WHAT NEEDS TO BE DONE = Where an image appears in the data, omit it and reproduce the rest exactly.

START INFORMATION SUPPLIED

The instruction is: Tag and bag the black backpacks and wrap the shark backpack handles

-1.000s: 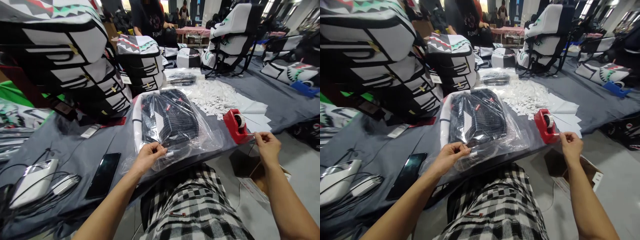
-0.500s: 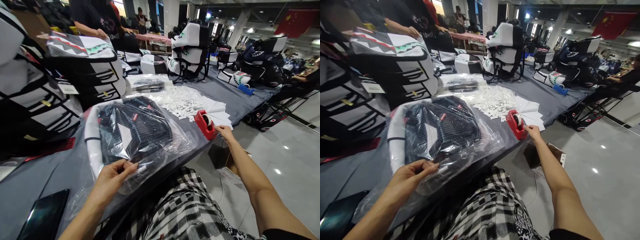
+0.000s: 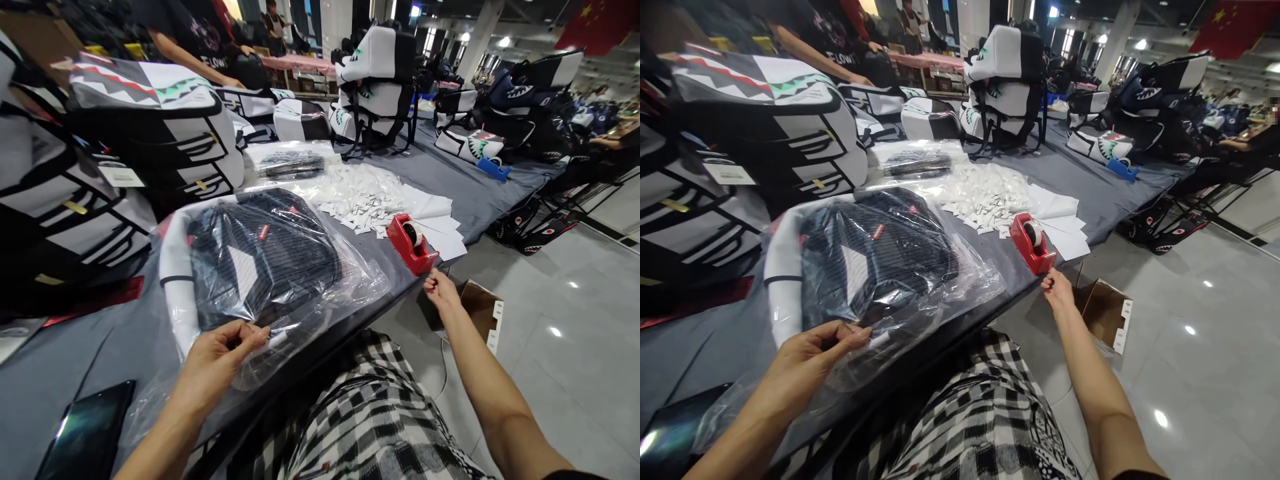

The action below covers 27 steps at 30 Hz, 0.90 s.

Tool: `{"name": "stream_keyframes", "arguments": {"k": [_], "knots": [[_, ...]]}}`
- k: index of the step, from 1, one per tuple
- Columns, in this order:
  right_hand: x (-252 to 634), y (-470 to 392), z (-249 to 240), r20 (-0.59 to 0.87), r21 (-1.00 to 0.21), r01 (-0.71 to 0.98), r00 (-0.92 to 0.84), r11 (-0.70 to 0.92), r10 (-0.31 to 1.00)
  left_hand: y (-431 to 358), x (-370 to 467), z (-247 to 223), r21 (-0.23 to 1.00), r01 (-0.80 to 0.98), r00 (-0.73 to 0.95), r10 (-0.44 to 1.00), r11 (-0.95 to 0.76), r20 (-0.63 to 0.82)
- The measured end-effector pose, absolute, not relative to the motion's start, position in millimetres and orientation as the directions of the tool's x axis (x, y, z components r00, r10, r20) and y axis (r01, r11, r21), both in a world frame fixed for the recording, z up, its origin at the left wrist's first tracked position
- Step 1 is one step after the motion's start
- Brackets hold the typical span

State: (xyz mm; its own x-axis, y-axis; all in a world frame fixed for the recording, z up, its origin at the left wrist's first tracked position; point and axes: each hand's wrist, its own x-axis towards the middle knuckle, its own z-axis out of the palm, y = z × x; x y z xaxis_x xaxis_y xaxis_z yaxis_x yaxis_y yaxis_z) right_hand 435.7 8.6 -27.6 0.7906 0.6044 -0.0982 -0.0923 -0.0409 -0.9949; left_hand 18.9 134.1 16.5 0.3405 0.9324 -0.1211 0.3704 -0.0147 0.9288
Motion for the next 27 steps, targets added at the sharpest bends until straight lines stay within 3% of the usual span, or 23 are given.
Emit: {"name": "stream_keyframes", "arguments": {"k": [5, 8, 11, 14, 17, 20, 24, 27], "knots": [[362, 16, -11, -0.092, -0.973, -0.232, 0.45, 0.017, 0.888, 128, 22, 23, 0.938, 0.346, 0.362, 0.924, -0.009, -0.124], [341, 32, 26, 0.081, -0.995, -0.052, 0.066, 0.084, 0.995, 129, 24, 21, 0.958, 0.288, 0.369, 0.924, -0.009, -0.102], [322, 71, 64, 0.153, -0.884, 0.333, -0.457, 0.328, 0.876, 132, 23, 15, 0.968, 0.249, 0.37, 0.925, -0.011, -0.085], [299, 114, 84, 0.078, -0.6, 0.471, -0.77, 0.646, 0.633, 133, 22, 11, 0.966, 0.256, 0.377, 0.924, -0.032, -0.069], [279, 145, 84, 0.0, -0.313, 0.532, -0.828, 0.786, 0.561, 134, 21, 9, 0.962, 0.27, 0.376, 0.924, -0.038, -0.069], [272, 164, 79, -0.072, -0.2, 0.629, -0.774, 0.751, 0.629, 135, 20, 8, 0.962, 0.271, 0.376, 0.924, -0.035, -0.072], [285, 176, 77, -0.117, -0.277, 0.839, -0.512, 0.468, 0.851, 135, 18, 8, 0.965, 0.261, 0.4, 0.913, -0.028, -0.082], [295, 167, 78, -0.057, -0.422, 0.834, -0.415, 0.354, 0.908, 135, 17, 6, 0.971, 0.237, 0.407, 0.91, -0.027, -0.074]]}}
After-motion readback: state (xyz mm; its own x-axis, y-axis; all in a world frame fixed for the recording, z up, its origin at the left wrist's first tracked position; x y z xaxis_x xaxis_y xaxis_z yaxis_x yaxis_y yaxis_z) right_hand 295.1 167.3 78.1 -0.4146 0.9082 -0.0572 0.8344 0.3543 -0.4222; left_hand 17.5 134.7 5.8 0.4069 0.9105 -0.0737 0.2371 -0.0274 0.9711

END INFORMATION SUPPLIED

EXERCISE ANSWER =
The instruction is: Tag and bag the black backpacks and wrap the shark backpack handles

-1.000s: 
-0.500s: 
+0.000s: 

The action below covers 27 steps at 30 Hz, 0.90 s.

Tool: `{"name": "stream_keyframes", "arguments": {"k": [_], "knots": [[_, ...]]}}`
- k: index of the step, from 1, one per tuple
- Columns, in this order:
  right_hand: x (-252 to 634), y (-470 to 392), z (-249 to 240), r20 (-0.59 to 0.87), r21 (-1.00 to 0.21), r01 (-0.71 to 0.98), r00 (-0.92 to 0.84), r11 (-0.70 to 0.92), r10 (-0.31 to 1.00)
  left_hand: y (-431 to 358), x (-370 to 467), z (-247 to 223), r21 (-0.23 to 1.00), r01 (-0.80 to 0.98), r00 (-0.73 to 0.95), r10 (-0.44 to 1.00), r11 (-0.95 to 0.76), r20 (-0.63 to 0.82)
- The measured end-effector pose, absolute, not relative to the motion's start, position in millimetres and orientation as the directions of the tool's x axis (x, y, z components r00, r10, r20) and y axis (r01, r11, r21), both in a world frame fixed for the recording, z up, its origin at the left wrist's first tracked position
- Step 1 is one step after the motion's start
- Brackets hold the typical span

State: (xyz mm; its own x-axis, y-axis; all in a world frame fixed for the recording, z up, its origin at the left wrist's first tracked position; point and axes: each hand's wrist, its own x-axis towards the middle knuckle, its own z-axis out of the palm, y = z × x; x y z xaxis_x xaxis_y xaxis_z yaxis_x yaxis_y yaxis_z) right_hand 435.7 8.6 -27.6 0.7906 0.6044 -0.0982 -0.0923 -0.0409 -0.9949; left_hand 18.9 134.1 16.5 0.3405 0.9324 -0.1211 0.3704 -0.0147 0.9288
Motion for the next 27 steps, targets added at the sharpest bends until straight lines stay within 3% of the usual span, or 23 are given.
Emit: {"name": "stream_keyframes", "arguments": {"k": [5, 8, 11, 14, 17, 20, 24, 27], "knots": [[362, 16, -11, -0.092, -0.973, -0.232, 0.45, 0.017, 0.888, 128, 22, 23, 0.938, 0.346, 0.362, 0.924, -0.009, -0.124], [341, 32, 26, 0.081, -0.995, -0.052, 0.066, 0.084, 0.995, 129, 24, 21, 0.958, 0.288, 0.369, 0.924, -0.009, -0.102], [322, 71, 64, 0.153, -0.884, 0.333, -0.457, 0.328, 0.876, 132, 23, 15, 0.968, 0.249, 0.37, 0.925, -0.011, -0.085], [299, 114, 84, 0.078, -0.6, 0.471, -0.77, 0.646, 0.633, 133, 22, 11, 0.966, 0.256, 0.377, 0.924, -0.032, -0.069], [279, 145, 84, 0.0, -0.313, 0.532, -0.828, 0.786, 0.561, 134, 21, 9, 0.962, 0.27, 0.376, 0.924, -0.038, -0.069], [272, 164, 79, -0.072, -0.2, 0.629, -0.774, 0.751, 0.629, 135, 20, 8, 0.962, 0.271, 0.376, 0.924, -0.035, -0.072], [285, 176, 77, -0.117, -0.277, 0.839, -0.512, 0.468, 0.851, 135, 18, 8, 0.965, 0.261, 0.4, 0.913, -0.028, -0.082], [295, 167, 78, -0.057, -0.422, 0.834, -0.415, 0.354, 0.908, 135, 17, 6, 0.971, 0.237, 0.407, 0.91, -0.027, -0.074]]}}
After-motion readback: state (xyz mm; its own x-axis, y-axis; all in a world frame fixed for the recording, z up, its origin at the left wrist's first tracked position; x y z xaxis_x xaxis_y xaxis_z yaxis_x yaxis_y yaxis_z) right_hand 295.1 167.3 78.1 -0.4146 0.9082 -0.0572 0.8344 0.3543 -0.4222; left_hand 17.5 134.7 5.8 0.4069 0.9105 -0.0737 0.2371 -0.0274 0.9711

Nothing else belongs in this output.